Both sisters looked a little mournful at this recollection. Mother had always made them feel inadequate. She had been amazing, a domestic goddess long before such a term had been invented. Everyone over a certain age in Ardagh agreed: there had been nobody like Mrs Malone.

She was a powerful woman, people said, using the rural sense of the word, which conveyed strength and purpose rather than an ability to lift tall buildings. She had been on every committee going, a stalwart churchgoer, organiser of the church flowers and a woman with firm views no matter the subject.

There were a few people who felt that perhaps Mrs Malone had been a bit too powerful when it came to setting the ground rules for her daughters.
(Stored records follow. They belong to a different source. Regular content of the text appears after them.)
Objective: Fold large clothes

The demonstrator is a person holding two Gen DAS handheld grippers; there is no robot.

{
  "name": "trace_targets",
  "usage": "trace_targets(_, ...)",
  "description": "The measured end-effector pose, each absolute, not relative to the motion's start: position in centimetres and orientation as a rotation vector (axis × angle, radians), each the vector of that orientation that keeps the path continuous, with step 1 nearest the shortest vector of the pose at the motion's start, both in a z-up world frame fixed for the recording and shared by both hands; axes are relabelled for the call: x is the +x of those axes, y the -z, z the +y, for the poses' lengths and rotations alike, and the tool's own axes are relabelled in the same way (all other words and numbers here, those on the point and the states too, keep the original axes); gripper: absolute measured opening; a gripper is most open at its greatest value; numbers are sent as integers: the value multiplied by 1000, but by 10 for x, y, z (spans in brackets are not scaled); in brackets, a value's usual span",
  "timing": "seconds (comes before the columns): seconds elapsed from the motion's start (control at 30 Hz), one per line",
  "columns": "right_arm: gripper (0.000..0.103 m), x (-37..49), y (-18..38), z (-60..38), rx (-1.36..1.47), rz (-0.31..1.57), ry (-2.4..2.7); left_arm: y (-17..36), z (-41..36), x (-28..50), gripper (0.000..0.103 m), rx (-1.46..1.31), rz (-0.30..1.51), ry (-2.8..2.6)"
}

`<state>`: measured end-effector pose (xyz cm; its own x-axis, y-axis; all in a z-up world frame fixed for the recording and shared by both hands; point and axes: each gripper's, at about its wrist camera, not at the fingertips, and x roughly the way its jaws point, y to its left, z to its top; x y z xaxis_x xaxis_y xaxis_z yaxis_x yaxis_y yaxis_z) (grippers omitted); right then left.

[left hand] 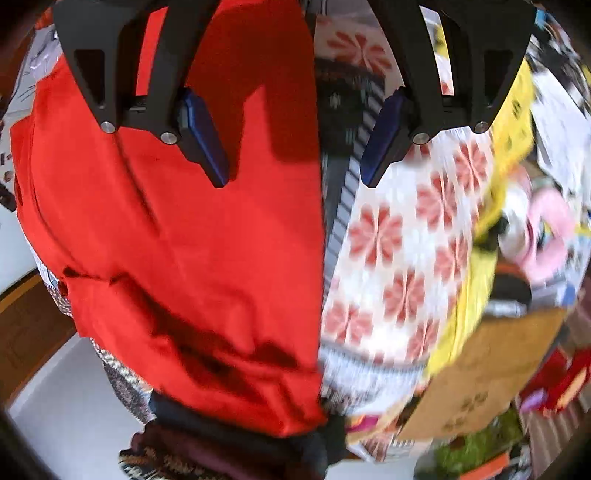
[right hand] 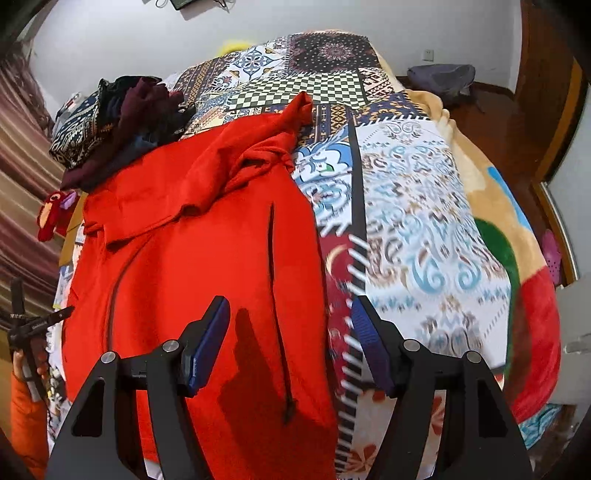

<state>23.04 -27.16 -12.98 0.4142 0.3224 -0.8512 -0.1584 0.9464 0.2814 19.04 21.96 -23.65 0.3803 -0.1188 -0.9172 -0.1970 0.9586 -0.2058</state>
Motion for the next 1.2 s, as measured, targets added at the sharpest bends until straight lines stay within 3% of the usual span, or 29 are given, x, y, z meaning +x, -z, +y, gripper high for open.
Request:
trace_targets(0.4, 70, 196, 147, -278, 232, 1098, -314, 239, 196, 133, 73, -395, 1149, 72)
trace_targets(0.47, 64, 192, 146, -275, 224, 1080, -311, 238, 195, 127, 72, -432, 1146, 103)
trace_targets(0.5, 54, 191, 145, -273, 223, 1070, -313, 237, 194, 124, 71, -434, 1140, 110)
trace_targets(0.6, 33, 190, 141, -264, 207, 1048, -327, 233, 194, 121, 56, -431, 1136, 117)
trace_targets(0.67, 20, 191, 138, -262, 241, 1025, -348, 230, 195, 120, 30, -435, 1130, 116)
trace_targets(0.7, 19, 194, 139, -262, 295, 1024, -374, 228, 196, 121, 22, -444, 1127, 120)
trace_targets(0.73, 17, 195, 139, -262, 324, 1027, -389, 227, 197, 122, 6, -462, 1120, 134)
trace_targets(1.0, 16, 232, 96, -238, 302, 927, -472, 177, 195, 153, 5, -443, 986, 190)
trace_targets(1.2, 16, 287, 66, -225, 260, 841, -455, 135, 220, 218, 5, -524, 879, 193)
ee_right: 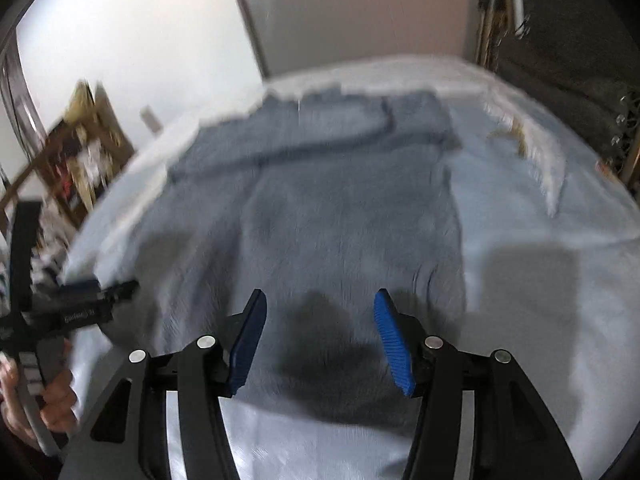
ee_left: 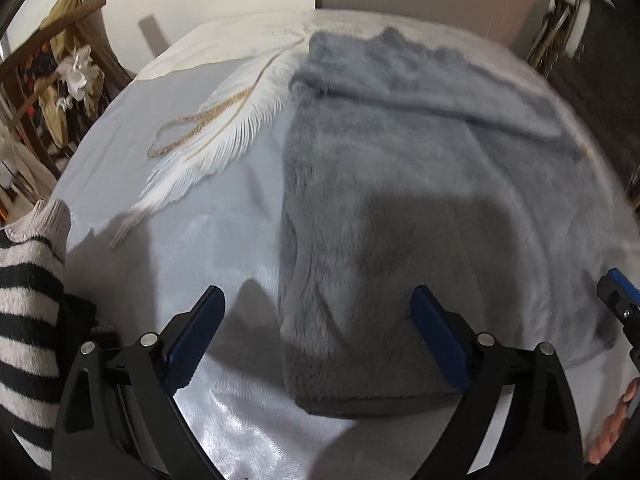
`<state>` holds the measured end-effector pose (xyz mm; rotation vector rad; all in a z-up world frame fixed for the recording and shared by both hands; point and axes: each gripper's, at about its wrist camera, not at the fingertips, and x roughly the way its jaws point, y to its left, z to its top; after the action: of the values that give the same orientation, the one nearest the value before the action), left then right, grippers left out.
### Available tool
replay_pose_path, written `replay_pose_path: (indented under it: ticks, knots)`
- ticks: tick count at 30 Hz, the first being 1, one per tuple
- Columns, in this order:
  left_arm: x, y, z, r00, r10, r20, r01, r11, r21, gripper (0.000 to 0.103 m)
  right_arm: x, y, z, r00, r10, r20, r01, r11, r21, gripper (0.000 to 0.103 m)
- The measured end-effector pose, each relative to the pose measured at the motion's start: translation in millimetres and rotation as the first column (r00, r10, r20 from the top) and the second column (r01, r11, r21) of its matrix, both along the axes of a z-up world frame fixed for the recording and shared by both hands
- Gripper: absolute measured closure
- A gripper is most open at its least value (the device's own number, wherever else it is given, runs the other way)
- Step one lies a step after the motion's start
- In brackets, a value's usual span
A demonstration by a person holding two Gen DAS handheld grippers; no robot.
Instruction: Fold small clothes
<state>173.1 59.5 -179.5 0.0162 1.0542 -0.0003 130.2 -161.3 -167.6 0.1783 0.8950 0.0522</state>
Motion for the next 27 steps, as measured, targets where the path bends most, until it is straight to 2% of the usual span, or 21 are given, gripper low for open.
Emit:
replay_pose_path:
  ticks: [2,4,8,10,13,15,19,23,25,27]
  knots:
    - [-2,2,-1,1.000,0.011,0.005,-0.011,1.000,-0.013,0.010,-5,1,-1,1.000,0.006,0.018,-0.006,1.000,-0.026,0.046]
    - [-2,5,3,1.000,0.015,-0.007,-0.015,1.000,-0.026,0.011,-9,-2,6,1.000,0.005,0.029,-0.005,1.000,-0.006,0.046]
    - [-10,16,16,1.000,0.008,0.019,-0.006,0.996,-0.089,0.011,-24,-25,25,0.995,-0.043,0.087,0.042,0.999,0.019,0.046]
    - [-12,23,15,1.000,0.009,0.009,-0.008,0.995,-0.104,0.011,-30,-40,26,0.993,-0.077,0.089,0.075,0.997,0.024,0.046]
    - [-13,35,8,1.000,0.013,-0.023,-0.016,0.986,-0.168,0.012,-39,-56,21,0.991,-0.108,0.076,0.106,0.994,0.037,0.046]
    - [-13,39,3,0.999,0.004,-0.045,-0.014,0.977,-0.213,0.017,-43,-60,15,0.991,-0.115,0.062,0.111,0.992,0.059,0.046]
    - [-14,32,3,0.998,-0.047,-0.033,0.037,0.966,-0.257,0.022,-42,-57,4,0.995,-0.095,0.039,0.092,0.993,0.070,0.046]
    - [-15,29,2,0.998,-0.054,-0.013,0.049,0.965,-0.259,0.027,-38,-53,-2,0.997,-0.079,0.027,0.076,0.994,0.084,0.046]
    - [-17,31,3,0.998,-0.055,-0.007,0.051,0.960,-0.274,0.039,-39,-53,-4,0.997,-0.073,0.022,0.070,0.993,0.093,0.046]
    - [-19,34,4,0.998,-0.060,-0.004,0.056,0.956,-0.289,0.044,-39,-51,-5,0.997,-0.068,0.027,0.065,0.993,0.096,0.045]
And a really critical person might say that Dolores and Genevieve Malone were still under her thumb even though Vera Malone was long since dead and buried.

Her ‘girls’ might be cruising towards seventy, but they still adhered to her strict rules and, somehow, along the way, they’d never courted, never got married and never moved out of Primrose Cottage with its long back garden, half an acre of ground that still boasted a vegetable garden and several crab-apple trees. Though no chickens.

Bernard Kavanagh could see that the sisters were bothered about the lack of chickens bustling about.